The COMT enzyme catalyzes the transfer of a methyl group from the S-adenosyl-L-methionine to the m-hydroxy group of catechol compounds, rendering the catechol estrogens more water soluble and enhancing excretion from the body (Service,1998; Ahsan et al., 2004). Several studies suggested protective role to COMT higher activity isoform, which protect reactive oxygen induced DNA damage, that are produced by estrogen oxidation(Onay et al., 2008). Prolonged exposure to estrogen is a risk factor for breast carcinoma (Hoffman et al., 1979; Amin et al., 1983; Lajin et al., 2013). Catechol estrogen metabolitesare genotoxic andcapable of initiating mammary tumors through their reactive metabolites by formation of depurinatingDNA adducts which are capable of creating de novo oncogenic mutations (Jan et al., 1998; Ahsan et al., 2004; Lajin et al., 2013).

Meta-analysis is a powerful statistical tool for analyzing cumulative data of case-control studies wherein the individual sample sizes are small and potentially investigates a large number of individuals and can estimate the effect of a genetic factor on the risk of the disease (Liwei et al., 2009; Li et al., 2013; Rai et al., 2014; Kumar et al., 2015). Several meta-analyses investigating the association of COMT Val158Met polymorphism with various disease/disorders have been published, like-attention-deficit/hyperactivity disorder (Sun et al., 2014), schizophrenia (Munafo et al., 2005), prostate cancer (Xiao et al., 2013; Zou et al., 2013) etc.

The present meta-analysis has few limitations like-(i) meta-analysis based on unadjusted data, (ii)there is marked heterogeneity among studies, and (iii)owing to the lack of information, gene-gene interactions were not done.

In conclusion, the results of present meta-analysis support significant association between the COMT Val158Met polymorphism and breast cancer risk in Asian population.

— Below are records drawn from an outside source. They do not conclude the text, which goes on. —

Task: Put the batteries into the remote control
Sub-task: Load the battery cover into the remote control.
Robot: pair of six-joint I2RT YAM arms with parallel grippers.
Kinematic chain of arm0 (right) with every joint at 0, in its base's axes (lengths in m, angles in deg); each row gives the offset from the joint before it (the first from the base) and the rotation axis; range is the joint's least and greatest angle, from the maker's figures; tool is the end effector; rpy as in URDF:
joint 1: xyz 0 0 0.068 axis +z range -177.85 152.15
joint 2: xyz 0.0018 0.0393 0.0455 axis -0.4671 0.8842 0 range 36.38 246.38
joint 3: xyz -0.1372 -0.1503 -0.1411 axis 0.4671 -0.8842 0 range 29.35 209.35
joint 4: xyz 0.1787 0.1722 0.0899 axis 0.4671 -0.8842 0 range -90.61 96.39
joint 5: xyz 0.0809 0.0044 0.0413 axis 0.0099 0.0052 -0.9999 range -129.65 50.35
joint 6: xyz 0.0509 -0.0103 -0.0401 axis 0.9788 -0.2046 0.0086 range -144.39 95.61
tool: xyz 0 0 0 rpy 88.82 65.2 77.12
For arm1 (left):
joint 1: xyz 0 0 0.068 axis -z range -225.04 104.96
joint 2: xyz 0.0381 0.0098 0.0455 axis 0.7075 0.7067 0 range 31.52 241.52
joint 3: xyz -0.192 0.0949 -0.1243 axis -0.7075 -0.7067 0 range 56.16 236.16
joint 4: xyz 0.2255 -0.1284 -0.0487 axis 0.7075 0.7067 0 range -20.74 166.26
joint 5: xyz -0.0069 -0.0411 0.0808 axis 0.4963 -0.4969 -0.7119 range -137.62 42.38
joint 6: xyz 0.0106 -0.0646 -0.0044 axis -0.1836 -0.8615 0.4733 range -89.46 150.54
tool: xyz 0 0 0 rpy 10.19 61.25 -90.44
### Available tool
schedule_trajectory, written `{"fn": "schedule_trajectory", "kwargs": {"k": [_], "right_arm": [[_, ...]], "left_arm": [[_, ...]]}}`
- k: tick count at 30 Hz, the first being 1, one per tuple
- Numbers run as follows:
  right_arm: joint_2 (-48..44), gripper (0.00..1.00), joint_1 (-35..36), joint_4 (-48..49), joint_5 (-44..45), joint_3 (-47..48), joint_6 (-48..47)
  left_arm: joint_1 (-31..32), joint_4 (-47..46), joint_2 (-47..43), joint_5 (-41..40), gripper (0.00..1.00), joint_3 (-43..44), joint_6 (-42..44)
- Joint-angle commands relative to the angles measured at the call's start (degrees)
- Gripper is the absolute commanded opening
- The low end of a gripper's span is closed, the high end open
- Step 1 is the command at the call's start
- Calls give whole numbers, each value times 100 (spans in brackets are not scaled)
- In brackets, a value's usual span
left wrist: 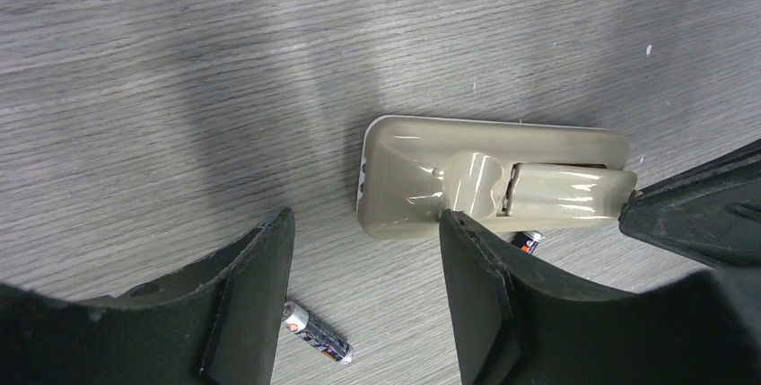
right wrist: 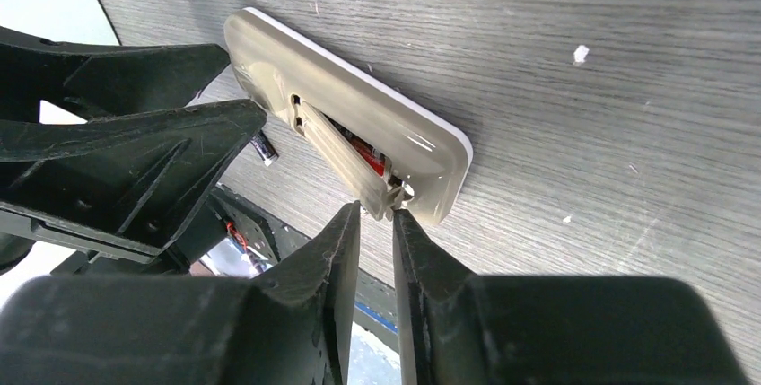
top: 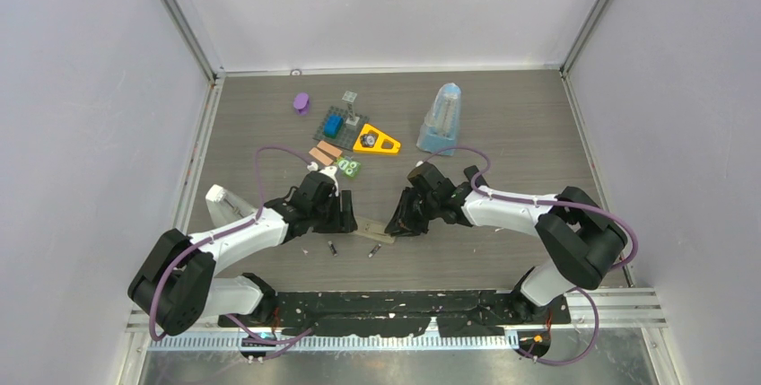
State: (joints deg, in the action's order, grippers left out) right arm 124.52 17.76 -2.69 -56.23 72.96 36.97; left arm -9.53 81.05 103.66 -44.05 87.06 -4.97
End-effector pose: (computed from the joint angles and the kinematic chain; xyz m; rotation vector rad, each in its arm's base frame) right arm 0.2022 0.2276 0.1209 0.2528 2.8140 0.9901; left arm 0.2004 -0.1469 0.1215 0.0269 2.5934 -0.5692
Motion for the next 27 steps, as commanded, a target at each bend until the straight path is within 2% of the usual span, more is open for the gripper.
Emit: {"fn": "schedule_trajectory", "kwargs": {"k": [1, 18, 27], "right_arm": [[79, 24, 40, 101, 28, 225, -28], [202, 10, 45, 536, -220, -10, 385], [90, 5, 49, 677, -265, -139, 541]], "left_arm": [[-17, -168, -117, -5, 61, -50, 33], [-13, -195, -87, 22, 61, -51, 40], [-10, -195, -105, -31, 61, -87, 28]]}}
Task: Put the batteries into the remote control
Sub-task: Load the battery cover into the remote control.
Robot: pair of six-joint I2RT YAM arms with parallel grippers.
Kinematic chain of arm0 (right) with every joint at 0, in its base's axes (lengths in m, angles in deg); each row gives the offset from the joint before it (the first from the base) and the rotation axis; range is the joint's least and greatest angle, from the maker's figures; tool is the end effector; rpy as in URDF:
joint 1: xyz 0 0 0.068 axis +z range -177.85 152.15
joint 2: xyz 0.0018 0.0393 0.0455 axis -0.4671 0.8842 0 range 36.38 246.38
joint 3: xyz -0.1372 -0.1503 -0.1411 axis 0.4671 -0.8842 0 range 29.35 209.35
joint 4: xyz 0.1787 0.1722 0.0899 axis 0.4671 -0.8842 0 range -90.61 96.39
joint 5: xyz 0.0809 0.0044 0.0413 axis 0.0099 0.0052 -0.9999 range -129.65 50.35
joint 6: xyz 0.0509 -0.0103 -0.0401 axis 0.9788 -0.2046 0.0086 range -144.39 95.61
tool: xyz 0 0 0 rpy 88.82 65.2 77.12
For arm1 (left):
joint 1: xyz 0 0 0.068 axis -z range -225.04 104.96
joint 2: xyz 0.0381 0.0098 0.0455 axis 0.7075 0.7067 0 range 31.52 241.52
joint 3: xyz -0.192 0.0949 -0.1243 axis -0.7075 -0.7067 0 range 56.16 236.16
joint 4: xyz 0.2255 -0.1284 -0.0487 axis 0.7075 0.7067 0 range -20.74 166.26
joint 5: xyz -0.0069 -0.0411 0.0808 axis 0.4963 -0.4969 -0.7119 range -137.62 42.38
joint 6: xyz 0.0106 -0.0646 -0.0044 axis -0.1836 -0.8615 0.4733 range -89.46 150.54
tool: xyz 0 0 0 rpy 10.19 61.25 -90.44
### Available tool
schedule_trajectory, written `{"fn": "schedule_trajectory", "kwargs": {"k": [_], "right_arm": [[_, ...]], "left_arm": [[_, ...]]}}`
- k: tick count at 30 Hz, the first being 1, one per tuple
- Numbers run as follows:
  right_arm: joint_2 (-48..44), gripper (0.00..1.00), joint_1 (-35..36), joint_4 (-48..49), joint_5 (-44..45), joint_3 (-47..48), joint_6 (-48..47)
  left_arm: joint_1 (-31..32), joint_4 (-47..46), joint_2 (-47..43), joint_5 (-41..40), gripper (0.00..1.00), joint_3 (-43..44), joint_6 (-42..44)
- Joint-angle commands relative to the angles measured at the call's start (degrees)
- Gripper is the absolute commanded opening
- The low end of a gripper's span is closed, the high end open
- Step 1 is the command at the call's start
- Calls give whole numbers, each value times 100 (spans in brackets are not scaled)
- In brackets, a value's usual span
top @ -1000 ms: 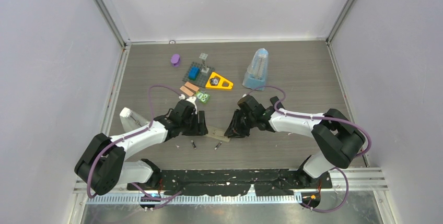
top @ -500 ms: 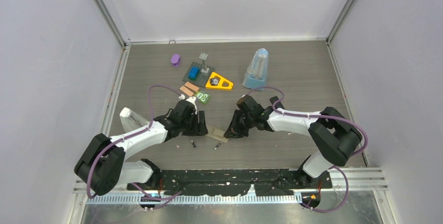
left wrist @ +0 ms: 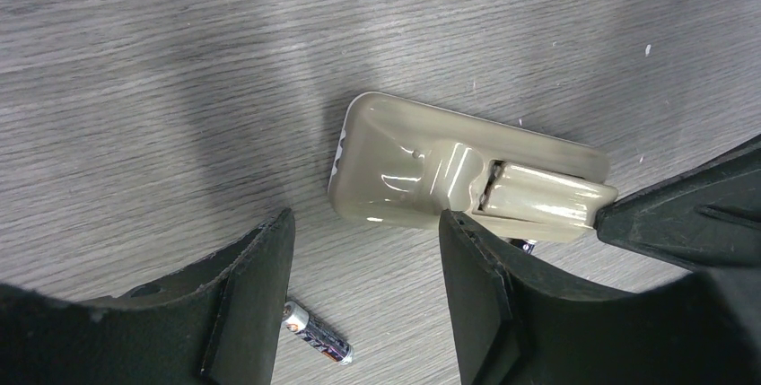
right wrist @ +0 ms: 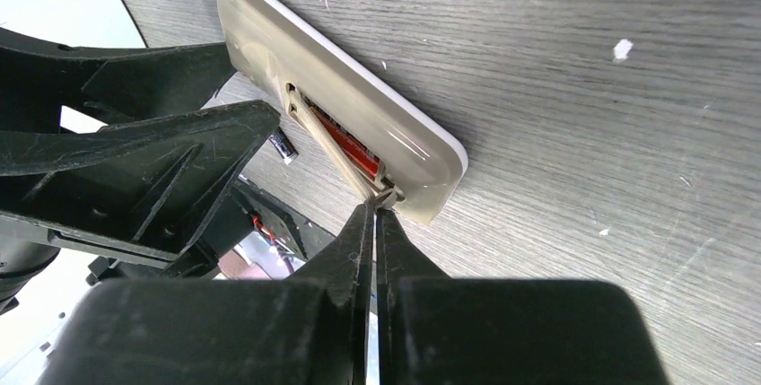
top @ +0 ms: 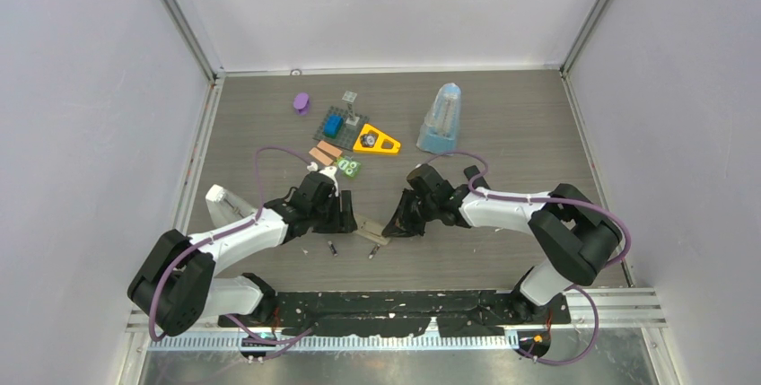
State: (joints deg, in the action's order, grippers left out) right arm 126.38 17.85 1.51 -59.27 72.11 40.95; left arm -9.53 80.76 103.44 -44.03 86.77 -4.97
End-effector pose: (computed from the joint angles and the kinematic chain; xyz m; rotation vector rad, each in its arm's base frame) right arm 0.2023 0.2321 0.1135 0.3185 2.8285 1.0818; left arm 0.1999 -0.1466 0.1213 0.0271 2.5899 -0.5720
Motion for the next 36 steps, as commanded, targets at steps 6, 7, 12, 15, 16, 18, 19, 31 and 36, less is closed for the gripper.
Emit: {"fn": "schedule_trajectory", "kwargs": {"k": [6, 7, 12, 15, 16, 18, 19, 31, 36], "right_arm": [[-403, 5, 36, 421, 108, -271, 405], [-452, 5, 36, 437, 114, -353, 451], [-738, 5, 36, 929, 95, -578, 808], [-746, 5, 42, 1019, 10, -606, 894], [-742, 5, 38, 1060, -7, -609, 924], [-731, 5, 38, 1075, -22, -611, 942], [-725, 5, 41, 1081, -29, -616, 943], [-493, 5, 45, 1155, -242, -565, 754], [-441, 5, 62, 1126, -289, -588, 633]], "left_arm": [[-13, -167, -153, -91, 61, -89, -8], [-10, -169, -160, -102, 61, -89, -21], [-17, -178, -208, -147, 61, -100, -59], [-15, -192, -247, -166, 61, -108, -87], [-9, -187, -270, -173, 61, -110, -96], [-15, -193, -314, -188, 61, -123, -109], [-17, -195, -330, -196, 61, -124, -114], [-9, -193, -348, -219, 61, -101, -125], [-15, -217, -350, -228, 61, -93, -141]]}}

The results should be interpreted cautiously due to presence of high heterogeneity. In future, case control studies from different ethnic populations with larger sample sizes should be carried out to confirm the association between COMT Val158Met polymorphism and breast cancer. Further, gene-gene and gene-environmental interactions should also be investigated.

Conflict of interest

None.

Acknowledgements

Authors are highly grateful to Leon Bax (Chief Scientific Officer at BiostatXL, UMC Utrecht) for his valuable suggestions which help us in statistical analysis. We also thank all authors of the included studies for their cooperation.